Data items:
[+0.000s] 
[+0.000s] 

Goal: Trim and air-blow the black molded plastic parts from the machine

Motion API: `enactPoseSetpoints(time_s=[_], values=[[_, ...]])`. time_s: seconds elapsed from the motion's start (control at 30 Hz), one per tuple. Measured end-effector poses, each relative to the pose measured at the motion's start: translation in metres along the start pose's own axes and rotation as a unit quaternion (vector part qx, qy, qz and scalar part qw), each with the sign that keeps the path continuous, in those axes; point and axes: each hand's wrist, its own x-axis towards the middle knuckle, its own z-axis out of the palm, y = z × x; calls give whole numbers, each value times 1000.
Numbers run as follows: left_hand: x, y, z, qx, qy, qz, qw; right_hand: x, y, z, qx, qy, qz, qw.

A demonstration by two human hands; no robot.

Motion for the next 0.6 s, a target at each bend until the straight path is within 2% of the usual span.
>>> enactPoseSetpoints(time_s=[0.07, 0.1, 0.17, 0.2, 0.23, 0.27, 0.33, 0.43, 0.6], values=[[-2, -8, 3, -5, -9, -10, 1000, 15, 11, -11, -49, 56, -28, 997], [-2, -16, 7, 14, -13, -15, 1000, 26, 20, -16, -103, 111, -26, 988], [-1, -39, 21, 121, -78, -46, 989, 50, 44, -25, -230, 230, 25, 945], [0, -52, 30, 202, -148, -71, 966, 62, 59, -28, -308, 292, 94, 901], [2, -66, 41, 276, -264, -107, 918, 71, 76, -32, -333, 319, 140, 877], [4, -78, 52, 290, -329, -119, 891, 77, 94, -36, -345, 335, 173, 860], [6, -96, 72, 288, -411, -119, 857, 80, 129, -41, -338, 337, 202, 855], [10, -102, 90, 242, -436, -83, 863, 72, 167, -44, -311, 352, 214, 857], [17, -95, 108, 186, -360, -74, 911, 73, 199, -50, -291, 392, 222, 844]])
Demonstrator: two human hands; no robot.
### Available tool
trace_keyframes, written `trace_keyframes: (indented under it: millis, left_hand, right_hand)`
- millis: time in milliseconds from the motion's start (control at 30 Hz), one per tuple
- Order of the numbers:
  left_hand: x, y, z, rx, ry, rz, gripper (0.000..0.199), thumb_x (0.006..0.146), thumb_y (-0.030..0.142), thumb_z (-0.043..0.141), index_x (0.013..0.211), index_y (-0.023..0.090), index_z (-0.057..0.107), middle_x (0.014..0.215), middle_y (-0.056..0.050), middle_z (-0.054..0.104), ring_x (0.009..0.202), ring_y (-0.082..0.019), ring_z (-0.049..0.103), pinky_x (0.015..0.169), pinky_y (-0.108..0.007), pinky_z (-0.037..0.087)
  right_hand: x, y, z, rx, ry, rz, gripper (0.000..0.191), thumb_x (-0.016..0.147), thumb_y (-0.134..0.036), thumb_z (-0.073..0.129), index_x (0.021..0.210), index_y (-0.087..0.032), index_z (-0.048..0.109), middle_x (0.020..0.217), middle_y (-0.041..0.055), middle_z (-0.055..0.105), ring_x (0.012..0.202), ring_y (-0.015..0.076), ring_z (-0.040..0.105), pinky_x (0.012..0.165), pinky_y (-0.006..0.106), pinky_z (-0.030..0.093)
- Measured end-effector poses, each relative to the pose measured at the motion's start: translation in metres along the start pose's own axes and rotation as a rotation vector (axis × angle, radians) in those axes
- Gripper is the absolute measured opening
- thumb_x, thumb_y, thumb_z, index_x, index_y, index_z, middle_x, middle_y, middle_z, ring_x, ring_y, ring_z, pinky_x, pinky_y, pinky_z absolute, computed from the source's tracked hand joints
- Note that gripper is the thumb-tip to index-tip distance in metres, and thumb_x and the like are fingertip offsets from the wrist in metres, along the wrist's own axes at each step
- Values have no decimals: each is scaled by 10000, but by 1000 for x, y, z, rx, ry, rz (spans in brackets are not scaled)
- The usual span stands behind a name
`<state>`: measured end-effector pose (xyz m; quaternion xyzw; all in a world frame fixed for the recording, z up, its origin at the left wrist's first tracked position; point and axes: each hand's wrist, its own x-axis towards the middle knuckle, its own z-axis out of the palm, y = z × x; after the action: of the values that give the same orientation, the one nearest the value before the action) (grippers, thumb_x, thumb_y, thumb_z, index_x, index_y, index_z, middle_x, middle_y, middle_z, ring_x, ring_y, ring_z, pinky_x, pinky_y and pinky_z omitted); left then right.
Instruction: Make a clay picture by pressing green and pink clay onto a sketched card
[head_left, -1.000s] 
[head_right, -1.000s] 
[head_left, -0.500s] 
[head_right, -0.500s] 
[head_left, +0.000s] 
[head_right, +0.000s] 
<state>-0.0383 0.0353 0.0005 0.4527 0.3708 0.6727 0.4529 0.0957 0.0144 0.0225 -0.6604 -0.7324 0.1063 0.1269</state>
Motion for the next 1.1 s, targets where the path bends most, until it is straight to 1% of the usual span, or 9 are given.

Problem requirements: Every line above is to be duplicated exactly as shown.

Finished exercise:
[+0.000s] 
[+0.000s] 

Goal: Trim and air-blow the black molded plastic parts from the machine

Motion API: `enactPoseSetpoints(time_s=[_], values=[[_, ...]])`. time_s: seconds elapsed from the motion's start (control at 30 Hz), one per tuple. Measured end-effector poses, each relative to the pose measured at the motion's start: translation in metres along the start pose's own axes and rotation as a unit quaternion (vector part qx, qy, qz and scalar part qw), each with the sign that keeps the path continuous, in those axes; point and axes: each hand's wrist, its own x-axis towards the middle knuckle, its own z-axis out of the palm, y = z × x; calls give whole numbers, each value times 1000.
Numbers run as follows: left_hand: x, y, z, qx, qy, qz, qw; right_hand: x, y, z, qx, qy, qz, qw.

A demonstration by two human hands; no robot.

Motion for the next 0.6 s, a target at each bend until the straight path is within 2% of the usual span.
>>> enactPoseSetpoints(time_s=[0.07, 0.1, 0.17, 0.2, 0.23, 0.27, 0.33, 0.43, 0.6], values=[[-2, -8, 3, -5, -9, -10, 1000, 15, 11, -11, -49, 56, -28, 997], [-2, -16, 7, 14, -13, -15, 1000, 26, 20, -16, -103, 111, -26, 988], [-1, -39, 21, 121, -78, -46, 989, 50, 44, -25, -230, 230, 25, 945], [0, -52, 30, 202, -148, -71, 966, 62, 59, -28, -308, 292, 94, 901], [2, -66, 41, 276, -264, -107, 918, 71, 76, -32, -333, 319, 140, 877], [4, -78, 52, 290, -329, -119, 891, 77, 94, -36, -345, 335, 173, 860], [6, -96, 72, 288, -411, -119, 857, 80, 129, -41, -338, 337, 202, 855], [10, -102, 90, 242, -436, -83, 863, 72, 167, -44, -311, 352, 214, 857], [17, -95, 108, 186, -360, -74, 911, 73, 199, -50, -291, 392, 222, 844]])
Demonstrator: two human hands; no robot.
### Available tool
trace_keyframes, written `trace_keyframes: (indented under it: millis, left_hand, right_hand)`
- millis: time in milliseconds from the motion's start (control at 30 Hz), one per tuple
- Order of the numbers:
  left_hand: x, y, z, rx, ry, rz, gripper (0.000..0.199), thumb_x (0.006..0.146), thumb_y (-0.030..0.142), thumb_z (-0.043..0.141), index_x (0.013..0.211), index_y (-0.023..0.090), index_z (-0.057..0.107), middle_x (0.014..0.215), middle_y (-0.056..0.050), middle_z (-0.054..0.104), ring_x (0.009..0.202), ring_y (-0.082..0.019), ring_z (-0.049..0.103), pinky_x (0.015..0.169), pinky_y (-0.108..0.007), pinky_z (-0.037..0.087)
  right_hand: x, y, z, rx, ry, rz, gripper (0.000..0.191), thumb_x (-0.016..0.147), thumb_y (-0.134..0.036), thumb_z (-0.073..0.129), index_x (0.021..0.210), index_y (-0.087..0.032), index_z (-0.048..0.109), middle_x (0.020..0.217), middle_y (-0.041..0.055), middle_z (-0.055..0.105), ring_x (0.012..0.202), ring_y (-0.015..0.076), ring_z (-0.040..0.105), pinky_x (0.012..0.165), pinky_y (-0.006..0.106), pinky_z (-0.030..0.093)
- Measured end-effector poses, each relative to the pose measured at the motion's start: translation in metres along the start pose's own axes and rotation as a rotation vector (axis × angle, radians) in those axes
- Gripper is the absolute measured opening
- thumb_x, thumb_y, thumb_z, index_x, index_y, index_z, middle_x, middle_y, middle_z, ring_x, ring_y, ring_z, pinky_x, pinky_y, pinky_z absolute, computed from the source's tracked hand joints
- Note that gripper is the thumb-tip to index-tip distance in metres, and thumb_x and the like are fingertip offsets from the wrist in metres, along the wrist's own axes at each step
- Values have no decimals: each is scaled by 10000, but by 1000 for x, y, z, rx, ry, rz (spans in brackets are not scaled)
- The usual span stands behind a name
`<state>`: measured end-effector pose (xyz m; quaternion xyzw; all in a world frame fixed for the recording, z up, its origin at the left wrist's first tracked position; point and axes: each hand's wrist, its own x-axis towards the middle knuckle, its own z-axis out of the palm, y = z × x; after the action: of the values that give the same orientation, the one nearest the value before the action) (grippers, thumb_x, thumb_y, thumb_z, index_x, index_y, index_z, middle_x, middle_y, middle_z, ring_x, ring_y, ring_z, pinky_x, pinky_y and pinky_z omitted); left then right.
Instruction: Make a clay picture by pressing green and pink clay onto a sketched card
[head_left, -1.000s] 
[head_right, -1.000s] 
[head_left, -0.500s] 
[head_right, -0.500s] 
[head_left, +0.000s] 
[head_right, +0.000s] 
<state>-0.0383 0.0353 0.0005 0.4527 0.3708 0.6727 0.4529 0.0957 0.0144 0.0225 -0.6604 -0.7324 0.1063 0.1269</state>
Motion for the next 1.1 s, targets where the path bends most, until it is straight to 1% of the usual span, or 9 are given.

There is no more to the output, and the exercise is done.